深夜的懋勤宫中,身着明黄龙袍的宣成帝,自一沓案卷中拈起一根极细的银丝,两手撑开细细端详。
“绥之的意思是,当日的月相装置便是靠这种银丝,以民间‘牵丝戏’的手法,远程操控攻击的?”
谢长龄俯首抱拳:“回陛下,正是。这根银丝便是案发后,微臣自月相残骸中寻获的。事后,臣还会同工部尚书依样复刻,确实与当晚情形别无二致。”
殿上响起哗啦啦得纸张翻动的声响。不用抬头,也知道宣成帝这是在阅览相关卷宗。翻阅速度越来越快,很快,就能看到卷宗末尾,那里用朱笔清晰写着审理结果。
——结合银丝来源、内务府匠人尸检结果等,一致认定此案魏武侯府嫌疑重大。
下方齐齐齐齐盖着京兆府、刑部、大理寺的官印。
“安植,给绥之端个椅子。瞧瞧这几日,累得越发消瘦了,”宣成帝突然开口道,打量的目光漫不经心地扫过阶下之人。“说到工部尚书,就是英宁县主的外祖家吧。”
谢长龄点头应是。
“听闻绥之最近总往秦大人府上去,”上首之人顿了顿,接着说道,“还有之前京中销钱为器一案,秦小姐牵涉其中,你放着岭南的差事不管不顾也要赶回来替她撑腰,听闻还有人还见你们一同在牡丹峰查案。”
“当初朕就问过你,结果你这小子怎么说来着,说是‘案情需要,别无他意’?”
“陛下,臣之前确实......”
“行了行了。”宣成帝笑着打断,“你这孩子,有心仪的女子直接告诉朕就好。朕早同你说过,你如同我的半子,你若有真心喜欢姑娘,朕还能做出棒打鸳鸯的事来不成?朕也是从那个年纪过来的。”
高台之上,宣成帝朝谢长龄投来一个了然的神情,复又嗔怪道:“你说说看,还累得朕与皇后操心你的婚事许久。之前问你,只一味敷衍我们‘老人家’,若不是这回的事,我们可差点就要将魏武侯的女儿许配给你了。”
魏淑君?
闻言,谢长龄忙抱拳俯身,“臣多谢陛下娘娘抬爱,只是魏小姐身份高贵,臣实在不是良配。”

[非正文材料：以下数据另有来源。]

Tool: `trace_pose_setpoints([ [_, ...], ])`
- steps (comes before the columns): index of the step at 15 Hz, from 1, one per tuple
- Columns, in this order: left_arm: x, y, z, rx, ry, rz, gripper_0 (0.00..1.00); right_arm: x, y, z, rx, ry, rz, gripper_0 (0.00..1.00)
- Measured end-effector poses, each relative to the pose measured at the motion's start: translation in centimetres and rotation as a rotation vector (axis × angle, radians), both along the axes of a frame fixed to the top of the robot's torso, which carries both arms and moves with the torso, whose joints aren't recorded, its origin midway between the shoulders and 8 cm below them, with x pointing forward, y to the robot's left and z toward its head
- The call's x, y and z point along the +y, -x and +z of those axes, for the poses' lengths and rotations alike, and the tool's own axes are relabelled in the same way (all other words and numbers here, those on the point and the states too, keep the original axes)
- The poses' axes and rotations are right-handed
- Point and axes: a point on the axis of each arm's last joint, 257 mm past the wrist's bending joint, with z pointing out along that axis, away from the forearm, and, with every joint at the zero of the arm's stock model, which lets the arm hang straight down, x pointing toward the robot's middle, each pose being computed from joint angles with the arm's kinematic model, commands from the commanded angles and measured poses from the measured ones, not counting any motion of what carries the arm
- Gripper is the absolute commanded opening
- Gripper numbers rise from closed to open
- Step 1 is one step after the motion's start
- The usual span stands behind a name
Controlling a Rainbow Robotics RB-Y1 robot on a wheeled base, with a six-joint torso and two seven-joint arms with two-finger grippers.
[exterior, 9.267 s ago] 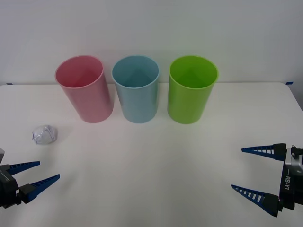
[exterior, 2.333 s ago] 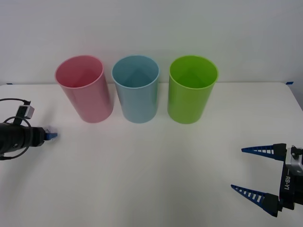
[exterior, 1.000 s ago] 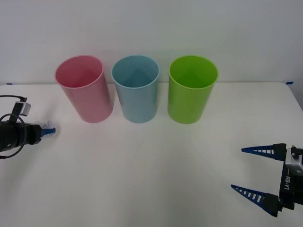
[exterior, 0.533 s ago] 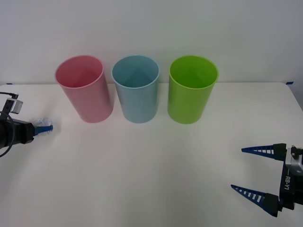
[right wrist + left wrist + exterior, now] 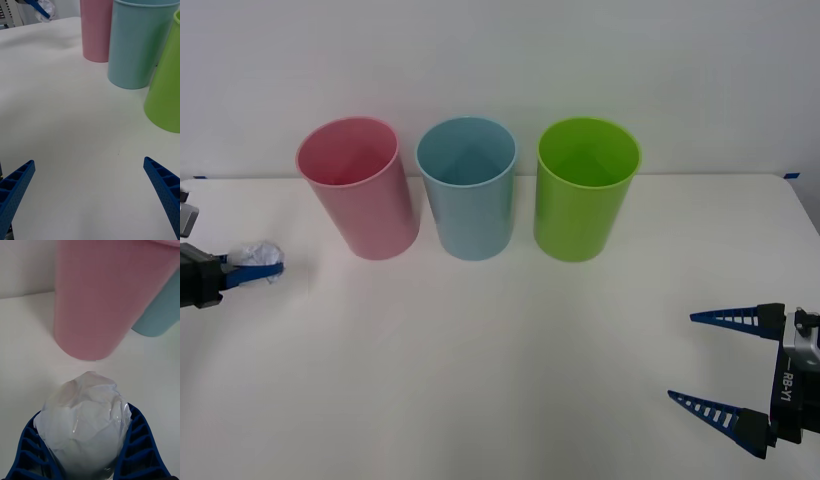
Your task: Put cans in the blue bin and PET bottles in the pink bin and trash in the green bin.
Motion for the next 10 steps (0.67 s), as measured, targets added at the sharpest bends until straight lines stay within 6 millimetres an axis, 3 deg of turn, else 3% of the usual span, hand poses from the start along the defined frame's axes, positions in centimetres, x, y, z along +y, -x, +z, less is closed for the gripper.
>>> trace_pose_setpoints([
  [2, -0.3, 0.1, 2.3, -0.075, 0.017, -0.034, 0.0, 0.0, 0.0, 0.0, 0.0, 0.0, 0.0, 1.0],
  [10, -5.4, 1.5, 12.5, -0.295, 0.306, -0.19, 0.0, 0.0, 0.0, 0.0, 0.0, 0.0, 0.0, 1.0],
])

“呵,你这小子,魏小姐在高贵还能有朕亲封的县主高贵?”
“臣......”
“行了行了,若英宁县主能度过此劫,朕就为你们赐婚如何?”宣成帝语气中满是跃跃欲试。
“陛下,不可。”谢长龄连忙拒绝,“臣,确实倾慕县主许久,只是县主对臣并无此意,恳请陛下再给臣一段时间,等县主心甘情愿,届时再来求陛下的恩旨。况且,当前最重要的还是中秋宴刺杀一案。”
“你是朕的半子,她还能看不上你?”宣成帝脸上的笑意慢慢消失,却矢口不谈案件。
殿上,气氛慢慢冷却。
身旁,安公公正指挥小太搬来一张雕花檀木椅。放下时,其中一名小太监手一滑,椅子落到地面时,发出“轰”的一声闷响。
“哎呦!小崽子你可小心些。这点事都做不好,自个儿到外面领罚去!”
安公公狠狠踹了那名小太监一脚,忙跪下来请罪。
“罢了,都下去吧。”上首之人朝下挥挥手,似是累极的模样。
————————
不知何时起,京中不知不觉又恢复了往日的繁华。
包围皇宫的禁军一夜之间都散去了,连同京兆府、刑部、大理寺也被遣回了府衙,案件便如同那封呈上去的奏折一样,石沉大海。
秦府内一片肃穆沉寂,唯有望舒阁,不断有人影进进出出。
“爹,之前不是说,这案子同魏家有关吗?怎么现在......”
“总不过是帝王权衡之道。”秦洪业对着记录册,逐一核对托盘中的用具。“羊肠内可确定都涂上蜂蜡了?”
“父亲放心,是我亲眼盯着匠人处理的,绝没有一丝差错。”
“那就好。一会你秘术开始,你记得带上所有府卫将府上全部封堵起来,决不允许有一人进出或走动。”
“儿子明白。父亲,若魏家无事,那大姐姐的仇......”秦书砚抬眸看向父亲。
“以后再说,当务之急是你姐姐性命无虞。不过这仇,我秦家早晚是要还回去的。”秦洪业举起一根特制的毫针,整个毫针针管中空,两端的针尖,在阳光下闪耀着寒芒。
隔壁的厢房内,水声渐渐消失。不多时,有小厮进来传话。
“谢大人那边都准备妥当了。你去将臧大夫同苓姥请来,然后就去前院守着吧。”
“是。”
片刻后,身后传来沉稳的脚步声。谢长龄身着一身雪白中衣走进屋内,清瘦的身体上,肩膀处厚厚的绷带分外显眼,墨黑的长发被高高束起,只发尾还残留着一缕水汽。
“谢大人,你确定想清楚了?若现在反悔,还来得及。”
“我不后悔。若今天我没有这样做,日后才会日夜遗憾。”
“行了行了,大家就不能多信任一点我的医术?”说话间,陶潜带着归晚意走了进来,开口打趣道,“怎么好像我是取人性命的庸医。”
“臧大夫,小女的性命,便交托给您了。”秦洪业敛袖朝对方行了个大礼。
眼见吉时将至,陶潜赶紧将人请了出去。
屋内,两张特制的冰玉床并排排放。秦明月早已在其中一张床上躺定,谢长龄缓缓走近,只见那个在心底描摹了千万次的面容,此时全然没有了往日的神采。她就那样安静地躺着,没有一丝声响,连呼吸都微弱得如同初生的猫崽。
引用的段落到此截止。